I don’t think we’re the first people to pose this question. In fact, the Corinthian church was wrestling with a similar one: Was everyone’s job in the church really important?
The Apostle Paul responded with a resounding yes. He wrote them these words:
14 For the body does not consist of one member but of many. 15 If the foot should say, ‘Because I am not a hand, I do not belong to the body,’ that would not make it any less a part of the body. 16 And if the ear should say, ‘Because I am not an eye, I do not belong to the body,’ that would not make it any less a part of the body. 17 If the whole body were an eye, where would be the sense of hearing? If the whole body were an ear, where would be the sense of smell? 18 But as it is, God arranged the members in the body, each one of them, as he chose. 19 If all were a single member, where would the body be? 20 As it is, there are many parts, yet one body.
(1 Corinthians 12:14-20)
Yes, Paul explained, everyone’s job in the church is important. Every church member is like a different part of the body. Some parts of the body are less glamorous than others (I’m looking at you, elbow), but all of them are important.
Paul went even further:
21 The eye cannot say to the hand, ‘I have no need of you,’ nor again the head to the feet, ‘I have no need of you.’ 22 On the contrary, the parts of the body that seem to be weaker are indispensable, 23 and on those parts of the body that we think less honorable we bestow the greater honor, and our unpresentable parts are treated with greater modesty,24 which our more presentable parts do not require. But God has so composed the body, giving greater honor to the part that lacked it, 25 that there may be no division in the body, but that the members may have the same care for one another.
(1 Corinthians 12:21-25)
Did you catch that? Some people’s roles are less glamorous. But these less glamorous roles deserve the greatest honor — because they are indispensable.
To be clear, Paul is talking about our vocations within the church. But a similar principle is at play in our vocations in the workplace. Your job may be less glamorous, but your role is indispensable.
- I wasn’t simply cleaning toilets. I was enabling gospel-centered ministry to happen.
- You’re not simply flipping burgers.
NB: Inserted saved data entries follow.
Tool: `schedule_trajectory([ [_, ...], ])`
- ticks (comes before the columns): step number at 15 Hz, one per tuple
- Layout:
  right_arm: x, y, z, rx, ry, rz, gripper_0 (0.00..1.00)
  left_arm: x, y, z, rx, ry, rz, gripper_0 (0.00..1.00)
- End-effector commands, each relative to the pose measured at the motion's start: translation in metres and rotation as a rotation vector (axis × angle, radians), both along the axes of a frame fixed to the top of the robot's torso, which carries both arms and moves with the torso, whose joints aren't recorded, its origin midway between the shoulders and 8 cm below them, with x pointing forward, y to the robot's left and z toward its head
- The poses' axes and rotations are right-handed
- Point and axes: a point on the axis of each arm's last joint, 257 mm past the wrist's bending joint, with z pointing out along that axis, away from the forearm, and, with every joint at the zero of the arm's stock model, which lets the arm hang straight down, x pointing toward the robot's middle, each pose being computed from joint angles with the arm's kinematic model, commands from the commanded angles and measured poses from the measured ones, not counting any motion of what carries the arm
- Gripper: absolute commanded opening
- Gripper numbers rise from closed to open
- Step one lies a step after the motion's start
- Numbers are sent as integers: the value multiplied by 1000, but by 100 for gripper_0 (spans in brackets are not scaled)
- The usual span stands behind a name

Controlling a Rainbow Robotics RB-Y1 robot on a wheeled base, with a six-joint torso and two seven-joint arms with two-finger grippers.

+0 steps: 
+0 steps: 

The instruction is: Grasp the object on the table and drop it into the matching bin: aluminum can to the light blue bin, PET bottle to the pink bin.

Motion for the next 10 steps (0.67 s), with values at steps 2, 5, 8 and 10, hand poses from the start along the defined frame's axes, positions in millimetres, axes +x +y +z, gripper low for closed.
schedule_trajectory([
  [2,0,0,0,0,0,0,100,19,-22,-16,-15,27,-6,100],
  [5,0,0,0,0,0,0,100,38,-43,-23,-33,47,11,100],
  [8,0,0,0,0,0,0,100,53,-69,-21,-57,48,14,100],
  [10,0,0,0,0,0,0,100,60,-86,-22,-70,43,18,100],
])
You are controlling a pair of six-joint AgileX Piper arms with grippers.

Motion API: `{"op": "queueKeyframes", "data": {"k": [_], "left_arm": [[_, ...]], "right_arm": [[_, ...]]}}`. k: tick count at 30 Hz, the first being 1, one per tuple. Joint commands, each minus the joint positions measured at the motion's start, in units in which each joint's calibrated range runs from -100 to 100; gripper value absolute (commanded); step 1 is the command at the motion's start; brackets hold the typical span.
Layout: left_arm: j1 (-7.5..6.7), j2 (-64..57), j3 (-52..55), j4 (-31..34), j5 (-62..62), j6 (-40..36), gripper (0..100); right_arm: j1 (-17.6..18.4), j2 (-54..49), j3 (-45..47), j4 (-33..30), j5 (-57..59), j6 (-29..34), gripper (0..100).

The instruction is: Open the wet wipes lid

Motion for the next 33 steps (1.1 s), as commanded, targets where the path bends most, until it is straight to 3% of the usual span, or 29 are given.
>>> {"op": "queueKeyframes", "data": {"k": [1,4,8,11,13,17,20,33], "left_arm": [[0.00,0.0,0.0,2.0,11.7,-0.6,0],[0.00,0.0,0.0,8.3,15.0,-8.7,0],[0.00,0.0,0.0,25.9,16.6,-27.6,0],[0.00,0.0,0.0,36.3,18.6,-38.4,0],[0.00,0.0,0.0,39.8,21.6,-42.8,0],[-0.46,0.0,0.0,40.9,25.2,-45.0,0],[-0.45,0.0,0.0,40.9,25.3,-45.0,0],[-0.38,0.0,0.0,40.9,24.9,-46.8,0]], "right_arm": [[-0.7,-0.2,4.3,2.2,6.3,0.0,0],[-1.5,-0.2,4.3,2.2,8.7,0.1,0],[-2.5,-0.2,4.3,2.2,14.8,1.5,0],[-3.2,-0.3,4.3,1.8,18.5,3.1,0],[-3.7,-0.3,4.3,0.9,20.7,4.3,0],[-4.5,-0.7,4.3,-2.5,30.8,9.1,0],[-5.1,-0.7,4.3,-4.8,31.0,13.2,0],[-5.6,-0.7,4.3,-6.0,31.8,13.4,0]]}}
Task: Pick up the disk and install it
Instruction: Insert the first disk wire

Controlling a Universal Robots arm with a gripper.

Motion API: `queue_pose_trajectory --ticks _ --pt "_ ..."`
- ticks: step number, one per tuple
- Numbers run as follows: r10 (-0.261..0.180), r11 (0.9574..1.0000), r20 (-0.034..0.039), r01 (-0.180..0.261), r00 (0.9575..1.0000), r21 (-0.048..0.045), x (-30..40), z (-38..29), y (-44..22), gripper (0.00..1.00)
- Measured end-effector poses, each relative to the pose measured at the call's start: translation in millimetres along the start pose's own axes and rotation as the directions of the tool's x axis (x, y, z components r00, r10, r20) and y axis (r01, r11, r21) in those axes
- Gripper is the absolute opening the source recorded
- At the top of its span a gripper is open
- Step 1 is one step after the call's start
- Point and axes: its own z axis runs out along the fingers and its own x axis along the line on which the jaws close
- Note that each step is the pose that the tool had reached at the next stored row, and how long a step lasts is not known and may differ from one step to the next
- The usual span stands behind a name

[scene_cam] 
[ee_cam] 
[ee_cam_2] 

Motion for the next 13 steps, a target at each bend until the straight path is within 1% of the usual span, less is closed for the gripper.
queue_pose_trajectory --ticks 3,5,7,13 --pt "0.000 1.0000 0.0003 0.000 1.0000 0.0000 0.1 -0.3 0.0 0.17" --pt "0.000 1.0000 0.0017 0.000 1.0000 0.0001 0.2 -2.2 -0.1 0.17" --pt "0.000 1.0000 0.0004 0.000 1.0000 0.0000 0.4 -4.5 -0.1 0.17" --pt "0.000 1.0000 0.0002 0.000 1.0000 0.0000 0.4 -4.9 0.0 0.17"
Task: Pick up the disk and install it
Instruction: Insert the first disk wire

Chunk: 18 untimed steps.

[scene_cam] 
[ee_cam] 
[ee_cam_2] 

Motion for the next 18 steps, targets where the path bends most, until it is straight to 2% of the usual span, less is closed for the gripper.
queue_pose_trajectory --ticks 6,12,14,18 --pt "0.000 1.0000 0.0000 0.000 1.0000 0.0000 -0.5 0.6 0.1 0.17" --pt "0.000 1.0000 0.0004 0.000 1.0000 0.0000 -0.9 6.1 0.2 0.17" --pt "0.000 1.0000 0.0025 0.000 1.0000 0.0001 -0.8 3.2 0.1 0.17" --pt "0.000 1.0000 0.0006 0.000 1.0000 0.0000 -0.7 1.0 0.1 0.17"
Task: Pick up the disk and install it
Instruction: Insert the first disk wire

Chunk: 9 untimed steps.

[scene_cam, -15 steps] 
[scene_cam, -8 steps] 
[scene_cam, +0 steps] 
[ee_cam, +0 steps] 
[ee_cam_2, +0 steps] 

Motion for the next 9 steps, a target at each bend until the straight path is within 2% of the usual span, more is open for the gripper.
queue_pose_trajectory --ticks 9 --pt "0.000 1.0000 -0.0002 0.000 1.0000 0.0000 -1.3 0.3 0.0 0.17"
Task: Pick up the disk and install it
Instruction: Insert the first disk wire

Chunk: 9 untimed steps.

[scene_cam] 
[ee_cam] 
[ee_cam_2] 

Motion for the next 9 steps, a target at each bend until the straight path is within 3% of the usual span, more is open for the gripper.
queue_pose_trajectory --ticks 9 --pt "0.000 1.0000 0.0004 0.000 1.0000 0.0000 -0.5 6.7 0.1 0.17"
You’re providing food for everyone else.
- You’re not simply stocking shelves. You’re supplying people with items they need in their homes and work.
- You’re not simply paving roads. You’re enabling people to travel to work and commercial goods to be shipped cross-country.
- You’re not simply nailing pieces of wood together. You’re crafting a shelter from the elements.
- And you’re not simply changing dirty diapers. You’re investing in a young child’s life.
Maybe you think your job doesn’t matter. But your work is God’s means of providing for your family, community and the entire world.
Yes, Daniel Tiger. Everyone’s job is important. And we all do help in different — but wonderful — ways.